Activity: Skip the pictures. Repeat everything else in the records word for word.

Records to use:
┄┄┄┄┄┄┄┄┄┄┄┄┄┄┄┄┄┄┄┄
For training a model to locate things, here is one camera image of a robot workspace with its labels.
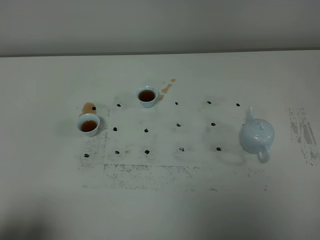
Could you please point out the light blue teacup, front left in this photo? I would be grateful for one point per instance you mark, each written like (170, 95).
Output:
(88, 124)

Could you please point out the light blue teacup, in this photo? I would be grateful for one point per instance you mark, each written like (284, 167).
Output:
(88, 124)
(147, 96)

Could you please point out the light blue porcelain teapot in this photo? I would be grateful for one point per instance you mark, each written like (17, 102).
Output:
(256, 136)

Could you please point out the light blue teacup, back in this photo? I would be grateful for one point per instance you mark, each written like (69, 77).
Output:
(147, 96)

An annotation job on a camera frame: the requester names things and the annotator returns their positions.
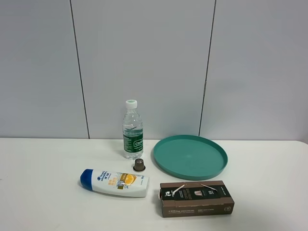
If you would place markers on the brown coffee capsule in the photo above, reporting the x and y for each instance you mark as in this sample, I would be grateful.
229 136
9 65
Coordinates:
139 165

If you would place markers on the white shampoo bottle blue cap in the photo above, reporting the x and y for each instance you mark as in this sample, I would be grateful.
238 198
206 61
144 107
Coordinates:
115 183

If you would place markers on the brown coffee capsule box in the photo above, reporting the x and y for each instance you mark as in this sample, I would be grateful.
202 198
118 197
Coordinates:
195 198

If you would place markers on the teal round plastic tray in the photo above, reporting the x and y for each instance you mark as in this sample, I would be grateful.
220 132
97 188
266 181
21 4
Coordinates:
190 157

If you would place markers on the clear water bottle green label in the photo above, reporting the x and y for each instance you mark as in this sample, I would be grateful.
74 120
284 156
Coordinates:
132 131

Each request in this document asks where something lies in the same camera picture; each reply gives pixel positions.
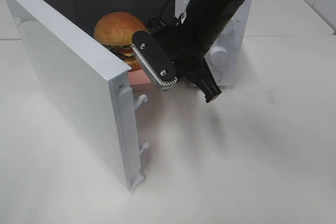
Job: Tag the white microwave door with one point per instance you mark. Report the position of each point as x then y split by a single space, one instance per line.
88 84

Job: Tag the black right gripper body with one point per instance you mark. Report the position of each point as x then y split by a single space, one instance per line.
186 56

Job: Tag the pink round plate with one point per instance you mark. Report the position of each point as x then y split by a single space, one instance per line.
138 77

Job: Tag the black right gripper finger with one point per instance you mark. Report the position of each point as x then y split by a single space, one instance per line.
200 75

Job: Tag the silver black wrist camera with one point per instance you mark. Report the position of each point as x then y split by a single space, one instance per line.
154 60

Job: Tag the burger with lettuce and tomato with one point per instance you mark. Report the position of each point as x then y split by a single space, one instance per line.
114 31

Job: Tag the round white door-release button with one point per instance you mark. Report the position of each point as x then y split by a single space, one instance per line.
217 75

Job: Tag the lower white microwave knob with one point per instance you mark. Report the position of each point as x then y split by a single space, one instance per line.
217 56

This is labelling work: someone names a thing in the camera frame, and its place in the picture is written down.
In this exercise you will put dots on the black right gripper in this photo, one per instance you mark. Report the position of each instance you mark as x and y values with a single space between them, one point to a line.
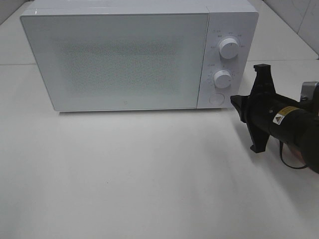
258 111

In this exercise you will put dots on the round white door button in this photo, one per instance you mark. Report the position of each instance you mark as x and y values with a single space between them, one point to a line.
217 99

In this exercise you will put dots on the white microwave door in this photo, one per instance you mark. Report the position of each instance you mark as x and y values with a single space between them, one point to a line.
119 62

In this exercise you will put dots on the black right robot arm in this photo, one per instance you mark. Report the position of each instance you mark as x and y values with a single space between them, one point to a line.
293 123

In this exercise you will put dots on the lower white timer knob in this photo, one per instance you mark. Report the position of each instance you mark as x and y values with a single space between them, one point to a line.
222 79

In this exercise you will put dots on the white microwave oven body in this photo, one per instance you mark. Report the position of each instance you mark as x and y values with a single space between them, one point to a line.
226 18

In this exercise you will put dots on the upper white power knob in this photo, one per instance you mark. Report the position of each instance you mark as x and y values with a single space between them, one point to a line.
228 48

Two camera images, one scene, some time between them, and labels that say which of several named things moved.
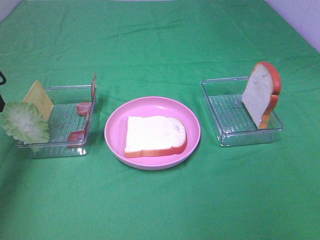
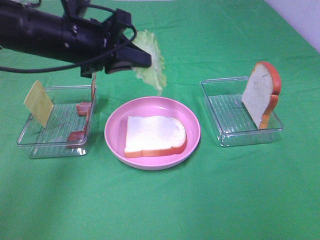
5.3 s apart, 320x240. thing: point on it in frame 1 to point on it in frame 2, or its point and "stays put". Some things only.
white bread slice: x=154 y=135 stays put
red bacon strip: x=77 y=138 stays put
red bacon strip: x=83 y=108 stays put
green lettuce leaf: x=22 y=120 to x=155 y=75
┄┄┄┄┄┄┄┄┄┄┄┄┄┄┄┄┄┄┄┄
Response for this exercise:
For training a model to locate things, here is one camera image of a robot workspace with its labels.
Could you please point out the light blue teacup, front left in this photo? I would be grateful for one point per instance you mark, each written like (170, 95).
Output:
(88, 124)

Could you please point out the light blue teacup, in this photo? I would be grateful for one point per instance you mark, each written like (284, 167).
Output:
(88, 124)
(147, 96)

Could you please point out the light blue porcelain teapot in this photo? I would be grateful for one point per instance you mark, each written like (17, 102).
Output:
(256, 136)

Could you please point out the light blue teacup, back in this photo? I would be grateful for one point per instance you mark, each written like (69, 77).
Output:
(147, 96)

An annotation job on a camera frame: the requester names things and the annotator returns their positions.
If you would place markers on the brown coffee capsule in the photo above, reporting the x and y for each instance you mark as in this sample, I would be grateful.
229 136
9 65
Coordinates:
139 165

If you would place markers on the white shampoo bottle blue cap in the photo above, reporting the x and y for each instance you mark as in this sample, I would be grateful.
238 198
206 61
144 107
Coordinates:
115 183

If you would place markers on the brown coffee capsule box in the photo above, reporting the x and y for each instance you mark as in this sample, I would be grateful.
202 198
118 197
Coordinates:
195 198

If you would place markers on the teal round plastic tray in the photo above, reporting the x and y for each instance you mark as in this sample, I would be grateful.
220 132
97 188
266 181
21 4
Coordinates:
190 157

If you would place markers on the clear water bottle green label in the photo above, reporting the x and y for each instance you mark as in this sample, I would be grateful.
74 120
284 156
Coordinates:
132 131

Each request in this document asks where something lies in the same camera picture; each reply gives pixel positions.
Job: Tag the white microwave door with one point per instance you mark. Report the position of each point as x then y split by a single space, one instance per line.
88 84

Job: Tag the black right gripper body with one point per instance you mark. Report the position of each point as x then y split by a single space, one instance per line.
186 56

Job: Tag the pink round plate with one point per instance you mark. Report the position of each point as x then y split by a single space, one instance per line.
138 77

Job: Tag the black right gripper finger with one point per instance you mark. Report the position of each point as x then y split by a single space, one instance per line.
200 75

Job: Tag the silver black wrist camera with one point per instance you mark. Report the position of each point as x then y split by a single space, one instance per line.
154 60

Job: Tag the burger with lettuce and tomato with one point per instance you mark. Report the position of each point as x then y split by a single space, one instance per line.
114 31

Job: Tag the round white door-release button with one point per instance you mark. Report the position of each point as x then y split by a single space, one instance per line.
217 75

Job: Tag the lower white microwave knob with one point per instance you mark. Report the position of each point as x then y split by a single space, one instance per line.
217 56

This is labelling work: someone names a thing in the camera frame, and its place in the picture is written down.
In this exercise you will put dots on the black right gripper in this photo, one per instance you mark. Report the position of each instance you mark as x and y values with a single space between them, one point to a line.
258 111

In this exercise you will put dots on the round white door button in this photo, one per instance you mark. Report the position of each instance you mark as x and y values with a single space between them, one point to a line.
217 99

In this exercise you will put dots on the white microwave door in this photo, one per instance you mark. Report the position of each instance you mark as x and y values with a single space between them, one point to a line.
119 62

In this exercise you will put dots on the black right robot arm in this photo, one per instance you mark. Report the position of each instance you mark as x and y values with a single space between them, one point to a line.
293 123

In this exercise you will put dots on the lower white timer knob in this photo, one per instance you mark. Report the position of each instance you mark as x and y values with a single space between them, one point to a line.
222 79

In this exercise you will put dots on the white microwave oven body in this photo, one per instance you mark. Report the position of each instance you mark as x and y values with a single space between them, one point to a line.
226 18

In this exercise you will put dots on the upper white power knob in this photo, one per instance you mark. Report the position of each instance you mark as x and y values with a single space between them, one point to a line.
228 48

Two camera images, one scene, some time between them, and labels that say which of several named things moved.
5.3 s apart, 320x240. thing: point on it in frame 1 to point on it in frame 2, or its point and "stays put". Some things only.
white bread slice: x=154 y=135 stays put
red bacon strip: x=77 y=138 stays put
red bacon strip: x=83 y=108 stays put
green lettuce leaf: x=22 y=120 to x=155 y=75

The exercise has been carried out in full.